WHAT IS REQUIRED → Please repeat every record exactly, leaving out any pictures.

####################

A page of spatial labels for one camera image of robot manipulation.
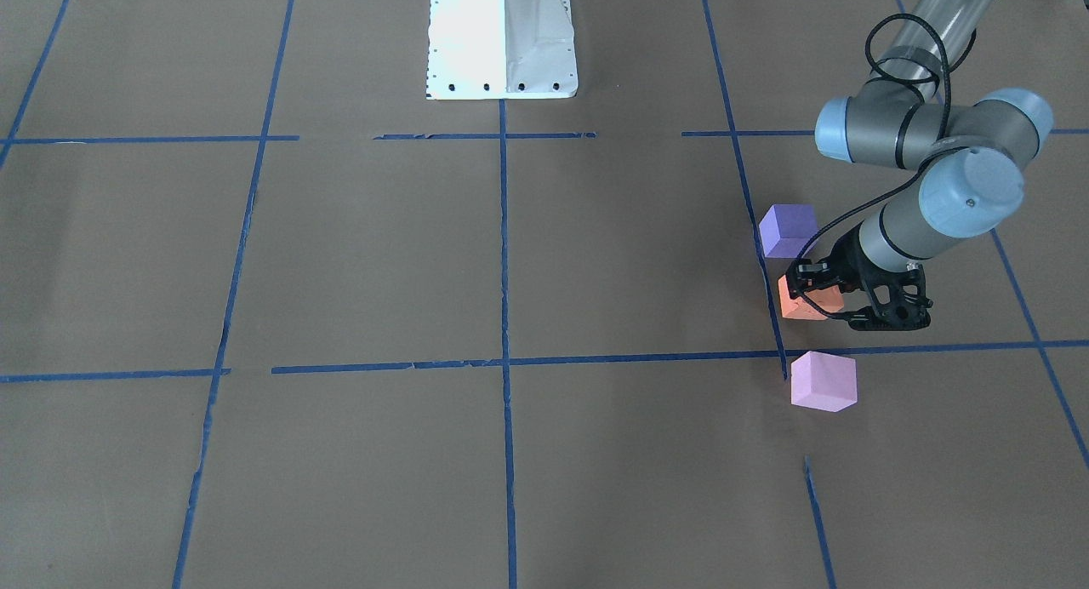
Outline purple foam block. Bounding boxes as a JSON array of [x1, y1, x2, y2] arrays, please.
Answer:
[[757, 203, 819, 259]]

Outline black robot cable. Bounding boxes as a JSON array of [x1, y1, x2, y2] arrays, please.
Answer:
[[790, 13, 952, 322]]

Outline pink foam block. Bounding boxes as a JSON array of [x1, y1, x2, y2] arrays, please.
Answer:
[[790, 352, 858, 412]]

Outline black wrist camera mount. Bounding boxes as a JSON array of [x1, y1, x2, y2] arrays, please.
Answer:
[[847, 266, 933, 332]]

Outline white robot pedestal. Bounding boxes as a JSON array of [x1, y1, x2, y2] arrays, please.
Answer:
[[425, 0, 579, 100]]

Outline orange foam block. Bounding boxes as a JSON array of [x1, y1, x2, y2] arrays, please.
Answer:
[[778, 275, 845, 321]]

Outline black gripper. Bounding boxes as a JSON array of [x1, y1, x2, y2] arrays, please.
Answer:
[[786, 231, 874, 302]]

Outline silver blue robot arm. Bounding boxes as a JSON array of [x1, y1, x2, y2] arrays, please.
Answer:
[[784, 0, 1055, 326]]

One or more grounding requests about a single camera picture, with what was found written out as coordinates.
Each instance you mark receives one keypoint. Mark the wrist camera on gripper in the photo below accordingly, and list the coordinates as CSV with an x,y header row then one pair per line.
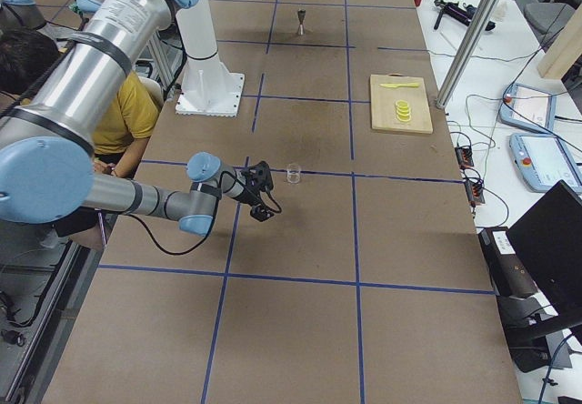
x,y
258,177

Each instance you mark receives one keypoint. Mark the wooden plank upright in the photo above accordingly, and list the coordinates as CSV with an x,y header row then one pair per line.
x,y
564,51

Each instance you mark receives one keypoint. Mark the black computer monitor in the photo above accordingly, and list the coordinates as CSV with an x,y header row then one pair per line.
x,y
547,240

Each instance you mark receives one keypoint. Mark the aluminium frame post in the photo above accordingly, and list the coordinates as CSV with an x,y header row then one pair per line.
x,y
468,44

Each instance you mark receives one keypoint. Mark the yellow plastic knife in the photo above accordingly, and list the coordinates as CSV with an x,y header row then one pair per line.
x,y
399,85

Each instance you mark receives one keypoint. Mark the blue teach pendant right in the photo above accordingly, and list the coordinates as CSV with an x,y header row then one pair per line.
x,y
543,160

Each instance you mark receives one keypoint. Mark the person in yellow shirt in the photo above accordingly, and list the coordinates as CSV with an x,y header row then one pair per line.
x,y
120,138

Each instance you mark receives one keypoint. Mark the steel jigger measuring cup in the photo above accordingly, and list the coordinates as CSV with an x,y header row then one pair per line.
x,y
301,14

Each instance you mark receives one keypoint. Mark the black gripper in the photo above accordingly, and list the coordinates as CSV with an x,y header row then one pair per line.
x,y
248,196

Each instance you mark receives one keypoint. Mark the small glass beaker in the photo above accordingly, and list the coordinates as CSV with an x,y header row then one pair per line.
x,y
293,173

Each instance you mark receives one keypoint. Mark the blue teach pendant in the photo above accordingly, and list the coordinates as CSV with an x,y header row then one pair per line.
x,y
543,160
528,108

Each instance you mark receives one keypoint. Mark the blue teach pendant left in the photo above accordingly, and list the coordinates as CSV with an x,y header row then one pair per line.
x,y
528,108

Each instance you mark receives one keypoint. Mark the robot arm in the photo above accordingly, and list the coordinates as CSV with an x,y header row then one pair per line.
x,y
47,148

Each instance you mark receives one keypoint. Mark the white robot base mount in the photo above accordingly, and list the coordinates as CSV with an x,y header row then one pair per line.
x,y
207,87

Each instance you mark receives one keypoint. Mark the bamboo cutting board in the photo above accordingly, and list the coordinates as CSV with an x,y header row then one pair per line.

####################

YOUR RESPONSE →
A page of spatial labels for one camera image of robot manipulation.
Outline purple foam block. Bounding boxes as a JSON array of [x1, y1, x2, y2] arrays, please.
Answer:
[[757, 203, 819, 259]]

Outline black robot cable. Bounding boxes as a JSON array of [x1, y1, x2, y2] arrays, please.
Answer:
[[790, 13, 952, 322]]

Outline pink foam block. Bounding boxes as a JSON array of [x1, y1, x2, y2] arrays, please.
Answer:
[[790, 352, 858, 412]]

Outline black wrist camera mount. Bounding boxes as a JSON array of [x1, y1, x2, y2] arrays, please.
Answer:
[[847, 266, 933, 332]]

Outline white robot pedestal. Bounding boxes as a JSON array of [x1, y1, x2, y2] arrays, please.
Answer:
[[425, 0, 579, 100]]

Outline orange foam block. Bounding boxes as a JSON array of [x1, y1, x2, y2] arrays, please.
Answer:
[[778, 275, 845, 321]]

Outline black gripper. Bounding boxes as a JSON array of [x1, y1, x2, y2] arrays, please.
Answer:
[[786, 231, 874, 302]]

Outline silver blue robot arm. Bounding boxes as a JSON array of [x1, y1, x2, y2] arrays, please.
Answer:
[[784, 0, 1055, 326]]

One or more grounding requests about a single camera picture, with what was found written out as coordinates.
Each instance you mark receives one keypoint. Mark the wrist camera on gripper in the photo below accordingly, and list the coordinates as CSV with an x,y header row then one pair per line.
x,y
258,177

Each instance you mark receives one keypoint. Mark the wooden plank upright in the photo above accordingly, and list the coordinates as CSV with an x,y header row then one pair per line.
x,y
564,51

Each instance you mark receives one keypoint. Mark the black computer monitor in the photo above accordingly, and list the coordinates as CSV with an x,y header row then one pair per line.
x,y
547,240

Each instance you mark receives one keypoint. Mark the aluminium frame post in the photo above accordingly, and list the coordinates as CSV with an x,y header row then one pair per line.
x,y
468,44

Each instance you mark receives one keypoint. Mark the yellow plastic knife in the photo above accordingly, and list the coordinates as CSV with an x,y header row then one pair per line.
x,y
399,85

Each instance you mark receives one keypoint. Mark the blue teach pendant right in the photo above accordingly, and list the coordinates as CSV with an x,y header row then one pair per line.
x,y
543,160

Each instance you mark receives one keypoint. Mark the person in yellow shirt in the photo above accordingly, and list the coordinates as CSV with an x,y header row then one pair per line.
x,y
120,138

Each instance you mark receives one keypoint. Mark the steel jigger measuring cup in the photo above accordingly, and list the coordinates as CSV with an x,y header row then one pair per line.
x,y
301,14

Each instance you mark receives one keypoint. Mark the black gripper in the photo above accordingly, and list the coordinates as CSV with an x,y header row then one pair per line.
x,y
248,196

Each instance you mark receives one keypoint. Mark the small glass beaker in the photo above accordingly, and list the coordinates as CSV with an x,y header row then one pair per line.
x,y
293,173

Each instance you mark receives one keypoint. Mark the blue teach pendant in the photo above accordingly, and list the coordinates as CSV with an x,y header row then one pair per line.
x,y
543,160
528,108

Each instance you mark receives one keypoint. Mark the blue teach pendant left in the photo above accordingly, and list the coordinates as CSV with an x,y header row then one pair per line.
x,y
528,108

Each instance you mark receives one keypoint. Mark the robot arm in the photo above accordingly, and list the coordinates as CSV with an x,y header row then one pair per line.
x,y
47,148

Each instance you mark receives one keypoint. Mark the white robot base mount in the photo above accordingly, and list the coordinates as CSV with an x,y header row then one pair per line.
x,y
207,87

Each instance you mark receives one keypoint. Mark the bamboo cutting board in the photo above accordingly, and list the coordinates as CSV with an x,y header row then one pair per line.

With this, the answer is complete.